Они опять начали спорить, воздвигая стену.
– По мне, - продолжала каменщица, - удобнее шагать вместе со всеми, единой колонной, шаг в шаг…
– Даже если ведут в пропасть? – не удержавшись, подкузьмил он, огорчённо недоумевая, почему часто два нормальных человека, более чем симпатизирующих друг другу, вынуждены спорить и расходиться, недовольные больше всего собой. Он не понимал, что так, высекая искры, сильные характеры обтачиваются, чтобы теснее слиться в одно целое, не подверженное никаким внешним испытаниям.
Обидчиво помолчав, она невыразительно уронила в темноту:
– Не каждому дано знать об этом.
– Потому и надо всегда и во всём иметь собственную, обдуманную точку зрения, - не уступал он, проклиная несдержанность, постыдную по отношению к неопытной девушке.
Она тяжело вздохнула, чуть сбилась с шага не колонны, а двоих, и, выправившись, миролюбиво, как он хотел, попеняла:
– Нет, ты всё же очень трудный человек.
– А ты путаешь понятия мечты и цели, - понесло философа на стену. – По мне мечта – чувство сугубо личное, потаённое и неопределённое, романтическое и духовное, никогда не знаешь, свершится ли оно, и тем привлекательно и дорого. А цель – категория коллективная и приземлённая, материальная и прагматичная. Правда, существуют личные цели, но они недостижимы без коллективных усилий, все о них знают, и их нередко специально выпячивают, чтобы выглядеть успешным и перспективным. Цель – всего лишь материальная веха на пути достижения мечты. Мечта уводит за цель и, по сути дела, недостижима. А если они совпадают, то это тупик жизни. Например, мечтой может быть счастье и благоденствие близких, а целями-вехами для этого – устройство близких на хорошую работу, приобретение для них приличного жилья и т.д. Когда говорят, что нашей целью является построение коммунистического общества равных и всем довольных, то намеренно подменяют понятия: неопределённую мечту выдают за реально достижимую цель.

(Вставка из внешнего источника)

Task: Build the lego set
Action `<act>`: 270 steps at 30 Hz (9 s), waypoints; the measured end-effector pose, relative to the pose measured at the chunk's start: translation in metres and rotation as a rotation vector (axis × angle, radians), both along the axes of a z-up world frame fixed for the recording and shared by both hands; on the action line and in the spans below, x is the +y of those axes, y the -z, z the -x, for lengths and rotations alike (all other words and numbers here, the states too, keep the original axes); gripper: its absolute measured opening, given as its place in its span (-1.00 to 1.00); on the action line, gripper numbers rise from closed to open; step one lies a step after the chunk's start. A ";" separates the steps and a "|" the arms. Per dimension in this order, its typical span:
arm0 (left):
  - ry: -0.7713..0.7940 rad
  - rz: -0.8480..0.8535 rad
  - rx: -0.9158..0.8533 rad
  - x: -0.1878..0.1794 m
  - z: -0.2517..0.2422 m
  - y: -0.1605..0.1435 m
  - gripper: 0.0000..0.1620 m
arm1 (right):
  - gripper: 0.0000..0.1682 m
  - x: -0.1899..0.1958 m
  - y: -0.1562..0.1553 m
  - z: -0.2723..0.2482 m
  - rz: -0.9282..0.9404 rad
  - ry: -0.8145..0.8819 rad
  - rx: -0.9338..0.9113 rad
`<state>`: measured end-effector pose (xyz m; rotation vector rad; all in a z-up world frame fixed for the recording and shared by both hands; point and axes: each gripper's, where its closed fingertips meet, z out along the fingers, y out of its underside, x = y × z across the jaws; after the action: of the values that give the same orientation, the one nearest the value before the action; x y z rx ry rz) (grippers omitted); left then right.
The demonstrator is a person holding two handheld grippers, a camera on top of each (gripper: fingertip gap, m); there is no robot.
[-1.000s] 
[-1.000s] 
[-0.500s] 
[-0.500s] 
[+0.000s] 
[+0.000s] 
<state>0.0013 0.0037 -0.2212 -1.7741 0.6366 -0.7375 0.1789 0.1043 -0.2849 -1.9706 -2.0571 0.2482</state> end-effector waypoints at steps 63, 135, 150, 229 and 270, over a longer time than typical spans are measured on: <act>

Запутавшись в собственном словоблудии, Владимир разозлился и на себя, и на неё за то, что почему-то обязан так говорить. Чутко уловив его раздражение, Зося перебила:
– Володя, зачем ты разговариваешь со мной, как с девчонкой-несмышлёнышем? Сам-то далеко от меня ушёл?
Опомнившись, он примирительно покаялся:
– Отстал, Зося, безнадёжно отстал.
– Давай тогда пройдёмся молча.
Но молча не получилось. Они опять говорили много и горячо, стараясь не касаться болезненных тем его индивидуализма и её коллективизма, привыкая друг к другу, и учась быть терпимыми, особенно пылкая и категоричная Зося. Это была встреча сближения, а не разлада, как прежние.